The Long March 5 China is expected to test later this year will be its largest carrier rocket. It is expected to carry the lunar probe Change’e 5, named for the mythological goddess of the moon, and the core module for China’s space station and Mars probe, according to the Chinese-government-run Xinhua News Agency.

China has invested more than a billion dollars into its space program, and has racked up a series of accomplishments. It launched its first manned flight in 2003 and conducted its first spacewalk in 2008. It's first space lab, Tiangong 1, a precursor to a planned permanent space station, launched into orbit in 2011. It's moon rover, Yutu, landed in 2014. China also plans to be the first to explore the far side of the moon, in 2018, and to send a rover to Mars, around 2020.

The mission to the far side of the moon, in particular, is a departure from previous Chinese missions, which have replicated accomplishments of the Americans and Russians, as reported by The Christian Science Monitor’s Jason Thomson.

As China has becomes a space pioneer, it has collaborated with India, Russia, and the European Space Agency, Clive Neal, professor of geology at the University of Notre Dame and chair of the Lunar Exploration Analysis Group, told Mr. Thomson in an interview. However, US law prevents NASA from collaborating with the Chinese, according to Dr. Neal.

Although China maintains that its space program is peaceful, that it is operated by its military is cause for concern, at least for some Americans.

“China’s rise as a space power has important national security implications for the United States, which relies on its own space capabilities to assess and monitor current and emerging threats to national security and project military power globally,” reads the 2015 Report to Congress of the China-US Economic and Security Review Commission. “China’s aspirations are driven by its assessment that space power enables the country’s military modernization and would allow it to challenge US information superiority during a conflict.”

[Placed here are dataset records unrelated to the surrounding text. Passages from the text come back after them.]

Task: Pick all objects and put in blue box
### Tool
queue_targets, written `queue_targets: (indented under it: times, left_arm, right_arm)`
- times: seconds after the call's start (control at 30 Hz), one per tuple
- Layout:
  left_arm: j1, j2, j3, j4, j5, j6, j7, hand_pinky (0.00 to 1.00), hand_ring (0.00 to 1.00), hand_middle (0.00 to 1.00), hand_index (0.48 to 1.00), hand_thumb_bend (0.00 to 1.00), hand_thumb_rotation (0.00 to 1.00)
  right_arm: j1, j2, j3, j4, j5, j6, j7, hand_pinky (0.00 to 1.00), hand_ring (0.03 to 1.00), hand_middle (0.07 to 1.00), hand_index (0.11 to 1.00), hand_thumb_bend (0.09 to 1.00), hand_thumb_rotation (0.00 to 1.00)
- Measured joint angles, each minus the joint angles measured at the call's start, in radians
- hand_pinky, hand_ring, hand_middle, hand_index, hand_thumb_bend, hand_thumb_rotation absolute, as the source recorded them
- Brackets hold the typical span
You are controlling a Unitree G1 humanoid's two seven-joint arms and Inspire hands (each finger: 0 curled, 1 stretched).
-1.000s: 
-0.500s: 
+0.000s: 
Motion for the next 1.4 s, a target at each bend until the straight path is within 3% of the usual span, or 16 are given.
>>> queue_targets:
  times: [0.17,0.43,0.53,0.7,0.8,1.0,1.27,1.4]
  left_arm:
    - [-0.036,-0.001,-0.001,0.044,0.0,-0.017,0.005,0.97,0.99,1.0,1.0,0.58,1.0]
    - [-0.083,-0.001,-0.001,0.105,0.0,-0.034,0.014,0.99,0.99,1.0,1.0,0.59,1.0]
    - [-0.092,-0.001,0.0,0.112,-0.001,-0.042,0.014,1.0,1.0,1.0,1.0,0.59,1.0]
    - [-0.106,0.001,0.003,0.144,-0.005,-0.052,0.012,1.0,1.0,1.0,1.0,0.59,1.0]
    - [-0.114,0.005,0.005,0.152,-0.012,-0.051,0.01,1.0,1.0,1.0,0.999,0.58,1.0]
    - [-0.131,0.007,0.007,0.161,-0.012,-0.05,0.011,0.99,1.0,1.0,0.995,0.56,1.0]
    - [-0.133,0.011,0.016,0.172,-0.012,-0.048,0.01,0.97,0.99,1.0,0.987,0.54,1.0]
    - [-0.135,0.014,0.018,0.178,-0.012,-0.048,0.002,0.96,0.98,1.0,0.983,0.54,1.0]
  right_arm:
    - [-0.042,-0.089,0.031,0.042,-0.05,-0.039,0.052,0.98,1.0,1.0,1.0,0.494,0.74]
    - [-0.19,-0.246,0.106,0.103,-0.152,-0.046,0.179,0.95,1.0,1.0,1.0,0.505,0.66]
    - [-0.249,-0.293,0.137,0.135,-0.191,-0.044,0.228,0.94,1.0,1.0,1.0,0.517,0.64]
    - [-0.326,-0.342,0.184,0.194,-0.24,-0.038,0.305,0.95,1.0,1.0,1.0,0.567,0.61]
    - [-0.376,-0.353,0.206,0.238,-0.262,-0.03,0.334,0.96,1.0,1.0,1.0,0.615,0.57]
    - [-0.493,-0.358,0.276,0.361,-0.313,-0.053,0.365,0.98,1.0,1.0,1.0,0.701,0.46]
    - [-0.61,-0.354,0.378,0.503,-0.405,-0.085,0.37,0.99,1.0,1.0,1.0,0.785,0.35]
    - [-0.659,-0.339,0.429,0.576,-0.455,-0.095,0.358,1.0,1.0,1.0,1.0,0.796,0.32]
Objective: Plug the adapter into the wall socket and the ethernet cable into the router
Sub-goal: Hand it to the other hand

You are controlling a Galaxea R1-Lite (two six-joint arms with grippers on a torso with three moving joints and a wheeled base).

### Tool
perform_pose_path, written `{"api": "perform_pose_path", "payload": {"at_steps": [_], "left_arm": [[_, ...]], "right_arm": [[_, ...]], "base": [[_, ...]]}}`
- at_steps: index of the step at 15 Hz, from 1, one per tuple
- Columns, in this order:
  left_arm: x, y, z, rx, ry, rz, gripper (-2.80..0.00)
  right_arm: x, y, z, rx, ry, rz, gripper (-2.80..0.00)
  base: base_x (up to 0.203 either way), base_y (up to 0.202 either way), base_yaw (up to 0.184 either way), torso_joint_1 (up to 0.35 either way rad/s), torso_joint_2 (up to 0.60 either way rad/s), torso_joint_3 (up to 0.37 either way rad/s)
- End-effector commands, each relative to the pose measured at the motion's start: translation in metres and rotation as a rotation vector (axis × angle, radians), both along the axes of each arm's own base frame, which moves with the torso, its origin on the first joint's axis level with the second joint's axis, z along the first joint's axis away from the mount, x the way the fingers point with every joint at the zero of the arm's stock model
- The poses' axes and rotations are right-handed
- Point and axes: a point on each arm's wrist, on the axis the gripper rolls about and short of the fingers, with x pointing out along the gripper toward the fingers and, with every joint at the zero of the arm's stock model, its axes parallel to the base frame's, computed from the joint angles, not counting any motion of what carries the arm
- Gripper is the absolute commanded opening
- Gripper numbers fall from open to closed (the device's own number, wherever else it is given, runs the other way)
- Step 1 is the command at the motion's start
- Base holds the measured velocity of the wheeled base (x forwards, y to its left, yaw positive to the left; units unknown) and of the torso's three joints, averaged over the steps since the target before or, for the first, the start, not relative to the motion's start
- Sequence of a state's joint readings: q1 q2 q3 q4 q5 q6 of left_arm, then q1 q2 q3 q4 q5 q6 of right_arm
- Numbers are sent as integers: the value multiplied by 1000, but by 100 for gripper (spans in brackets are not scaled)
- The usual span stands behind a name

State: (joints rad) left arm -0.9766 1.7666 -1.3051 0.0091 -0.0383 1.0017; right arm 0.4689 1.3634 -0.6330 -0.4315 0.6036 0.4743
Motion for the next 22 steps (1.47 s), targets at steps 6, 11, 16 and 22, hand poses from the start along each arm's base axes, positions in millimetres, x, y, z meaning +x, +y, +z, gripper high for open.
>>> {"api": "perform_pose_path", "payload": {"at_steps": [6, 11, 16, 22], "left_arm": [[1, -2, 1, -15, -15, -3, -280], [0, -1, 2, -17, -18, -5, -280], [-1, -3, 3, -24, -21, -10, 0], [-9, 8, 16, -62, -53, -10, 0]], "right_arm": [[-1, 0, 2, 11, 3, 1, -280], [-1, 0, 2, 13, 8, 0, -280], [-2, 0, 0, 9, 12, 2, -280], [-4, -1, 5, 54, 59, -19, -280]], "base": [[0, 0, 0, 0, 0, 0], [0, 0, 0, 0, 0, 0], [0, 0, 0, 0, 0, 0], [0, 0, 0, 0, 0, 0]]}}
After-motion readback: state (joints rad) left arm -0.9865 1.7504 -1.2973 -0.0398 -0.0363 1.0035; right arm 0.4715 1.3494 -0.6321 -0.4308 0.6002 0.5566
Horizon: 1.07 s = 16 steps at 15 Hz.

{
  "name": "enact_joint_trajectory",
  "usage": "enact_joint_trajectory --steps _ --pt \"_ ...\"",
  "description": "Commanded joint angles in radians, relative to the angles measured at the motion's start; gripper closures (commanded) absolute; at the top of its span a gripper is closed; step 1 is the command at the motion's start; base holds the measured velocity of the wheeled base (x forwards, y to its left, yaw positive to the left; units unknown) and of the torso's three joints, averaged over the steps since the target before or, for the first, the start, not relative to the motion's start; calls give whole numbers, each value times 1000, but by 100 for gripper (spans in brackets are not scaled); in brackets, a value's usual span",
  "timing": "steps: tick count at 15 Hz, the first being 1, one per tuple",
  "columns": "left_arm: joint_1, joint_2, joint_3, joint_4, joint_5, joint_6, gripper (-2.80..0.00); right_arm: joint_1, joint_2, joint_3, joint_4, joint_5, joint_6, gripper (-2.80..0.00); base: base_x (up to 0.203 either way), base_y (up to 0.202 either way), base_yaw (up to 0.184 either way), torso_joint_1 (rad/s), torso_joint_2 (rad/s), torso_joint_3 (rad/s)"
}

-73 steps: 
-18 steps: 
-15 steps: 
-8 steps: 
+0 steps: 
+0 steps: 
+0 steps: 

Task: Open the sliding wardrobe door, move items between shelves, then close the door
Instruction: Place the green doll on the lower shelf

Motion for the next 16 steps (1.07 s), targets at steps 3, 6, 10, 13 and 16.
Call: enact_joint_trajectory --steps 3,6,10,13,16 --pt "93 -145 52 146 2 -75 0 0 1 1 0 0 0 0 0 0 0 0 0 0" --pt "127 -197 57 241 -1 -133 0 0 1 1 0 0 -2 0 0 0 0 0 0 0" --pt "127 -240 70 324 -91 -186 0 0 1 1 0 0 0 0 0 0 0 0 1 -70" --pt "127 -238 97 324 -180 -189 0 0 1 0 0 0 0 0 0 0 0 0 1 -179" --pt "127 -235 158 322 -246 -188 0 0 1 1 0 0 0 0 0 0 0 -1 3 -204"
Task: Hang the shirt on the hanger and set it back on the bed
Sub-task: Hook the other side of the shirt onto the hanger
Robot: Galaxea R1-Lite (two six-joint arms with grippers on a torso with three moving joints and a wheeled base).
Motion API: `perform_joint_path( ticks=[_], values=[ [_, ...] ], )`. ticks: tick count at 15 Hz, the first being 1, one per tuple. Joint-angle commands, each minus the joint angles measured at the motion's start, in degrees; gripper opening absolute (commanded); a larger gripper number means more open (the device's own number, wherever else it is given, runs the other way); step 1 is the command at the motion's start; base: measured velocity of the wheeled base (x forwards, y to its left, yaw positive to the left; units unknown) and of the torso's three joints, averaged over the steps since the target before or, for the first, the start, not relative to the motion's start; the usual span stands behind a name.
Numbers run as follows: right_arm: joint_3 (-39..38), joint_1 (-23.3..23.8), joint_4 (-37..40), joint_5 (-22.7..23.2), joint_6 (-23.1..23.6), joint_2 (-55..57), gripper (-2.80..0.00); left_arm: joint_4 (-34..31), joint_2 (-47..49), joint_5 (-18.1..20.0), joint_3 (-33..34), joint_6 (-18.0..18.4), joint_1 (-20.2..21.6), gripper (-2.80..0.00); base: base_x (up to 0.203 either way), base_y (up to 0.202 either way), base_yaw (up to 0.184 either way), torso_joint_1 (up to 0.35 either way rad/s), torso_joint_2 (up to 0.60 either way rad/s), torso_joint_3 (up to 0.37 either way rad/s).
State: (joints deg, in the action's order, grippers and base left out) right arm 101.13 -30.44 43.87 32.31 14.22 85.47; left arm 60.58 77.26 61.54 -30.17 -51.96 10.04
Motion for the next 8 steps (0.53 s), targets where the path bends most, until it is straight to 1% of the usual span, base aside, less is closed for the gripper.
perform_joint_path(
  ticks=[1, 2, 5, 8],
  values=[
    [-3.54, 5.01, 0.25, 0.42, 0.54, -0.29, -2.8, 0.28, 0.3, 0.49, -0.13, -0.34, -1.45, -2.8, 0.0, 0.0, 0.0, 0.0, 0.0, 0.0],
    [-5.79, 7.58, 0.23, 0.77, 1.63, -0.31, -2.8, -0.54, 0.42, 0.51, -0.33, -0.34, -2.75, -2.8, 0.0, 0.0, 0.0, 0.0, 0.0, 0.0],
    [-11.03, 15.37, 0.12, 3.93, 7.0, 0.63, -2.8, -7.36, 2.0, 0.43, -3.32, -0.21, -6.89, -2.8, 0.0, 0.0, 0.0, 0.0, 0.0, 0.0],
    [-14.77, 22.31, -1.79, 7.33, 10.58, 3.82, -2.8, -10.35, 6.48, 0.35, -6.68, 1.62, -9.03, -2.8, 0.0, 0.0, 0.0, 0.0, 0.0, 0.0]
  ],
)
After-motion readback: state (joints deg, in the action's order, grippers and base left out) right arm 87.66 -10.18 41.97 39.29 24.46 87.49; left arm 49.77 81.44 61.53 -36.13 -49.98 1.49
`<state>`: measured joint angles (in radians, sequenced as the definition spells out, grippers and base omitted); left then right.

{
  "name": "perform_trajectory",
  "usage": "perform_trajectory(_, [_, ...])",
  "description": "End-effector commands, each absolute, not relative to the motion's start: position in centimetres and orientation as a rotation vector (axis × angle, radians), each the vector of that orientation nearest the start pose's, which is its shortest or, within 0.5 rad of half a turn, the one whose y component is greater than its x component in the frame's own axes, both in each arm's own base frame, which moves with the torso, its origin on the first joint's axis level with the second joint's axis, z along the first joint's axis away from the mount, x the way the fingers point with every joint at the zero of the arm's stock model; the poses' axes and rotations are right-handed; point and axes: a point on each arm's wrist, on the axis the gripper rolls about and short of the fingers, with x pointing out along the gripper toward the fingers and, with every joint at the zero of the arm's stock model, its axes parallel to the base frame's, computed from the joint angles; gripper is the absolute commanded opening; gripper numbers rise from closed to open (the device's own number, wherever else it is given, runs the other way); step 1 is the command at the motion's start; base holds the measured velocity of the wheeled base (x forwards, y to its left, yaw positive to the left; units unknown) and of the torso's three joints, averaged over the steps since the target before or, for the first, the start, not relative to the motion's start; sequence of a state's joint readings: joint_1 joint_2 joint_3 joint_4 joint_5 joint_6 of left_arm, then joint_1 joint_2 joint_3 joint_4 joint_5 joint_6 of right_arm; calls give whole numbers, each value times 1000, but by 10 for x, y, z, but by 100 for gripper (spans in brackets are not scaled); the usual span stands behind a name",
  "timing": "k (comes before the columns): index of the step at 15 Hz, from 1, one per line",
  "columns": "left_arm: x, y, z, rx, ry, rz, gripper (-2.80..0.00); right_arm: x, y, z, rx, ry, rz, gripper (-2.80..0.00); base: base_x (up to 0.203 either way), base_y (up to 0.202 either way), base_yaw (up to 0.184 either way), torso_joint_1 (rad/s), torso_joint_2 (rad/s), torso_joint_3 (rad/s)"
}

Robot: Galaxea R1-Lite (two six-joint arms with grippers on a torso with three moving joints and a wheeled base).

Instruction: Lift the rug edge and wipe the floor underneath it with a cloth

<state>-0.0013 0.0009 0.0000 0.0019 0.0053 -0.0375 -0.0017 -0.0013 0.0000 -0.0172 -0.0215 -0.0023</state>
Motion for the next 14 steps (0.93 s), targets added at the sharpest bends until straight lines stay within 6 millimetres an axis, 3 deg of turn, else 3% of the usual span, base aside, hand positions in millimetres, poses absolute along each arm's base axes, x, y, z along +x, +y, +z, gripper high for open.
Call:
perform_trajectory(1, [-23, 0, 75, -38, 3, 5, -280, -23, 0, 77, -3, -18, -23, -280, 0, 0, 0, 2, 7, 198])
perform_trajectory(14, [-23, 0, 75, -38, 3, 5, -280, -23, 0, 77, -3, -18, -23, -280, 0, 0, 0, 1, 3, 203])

Even so, China and India are pushing the boundaries of space travel. India was the first Asian country to reach Mars, doing so with $75 million, compared with the NASA Maven, which cost the American space agency $670 million to enter the orbit of the Red Planet at the same time as India’s Mangalyaan Hindi, as the Monitor's Simone McCarthy reported earlier this month.  

India has also seen success with its miniature reusable rocket. Privately-owned space companies have also tested reusable rockets. Blue Origin has completed four such successful launches and landings with suborbital rockets, and SpaceX's has had four successful landings from orbital speeds, with a fifth scheduled the fall.

[Editor's note: An earlier version misstated the number of successful landings SpaceX has completed.]

This report contains material from the Associated Press.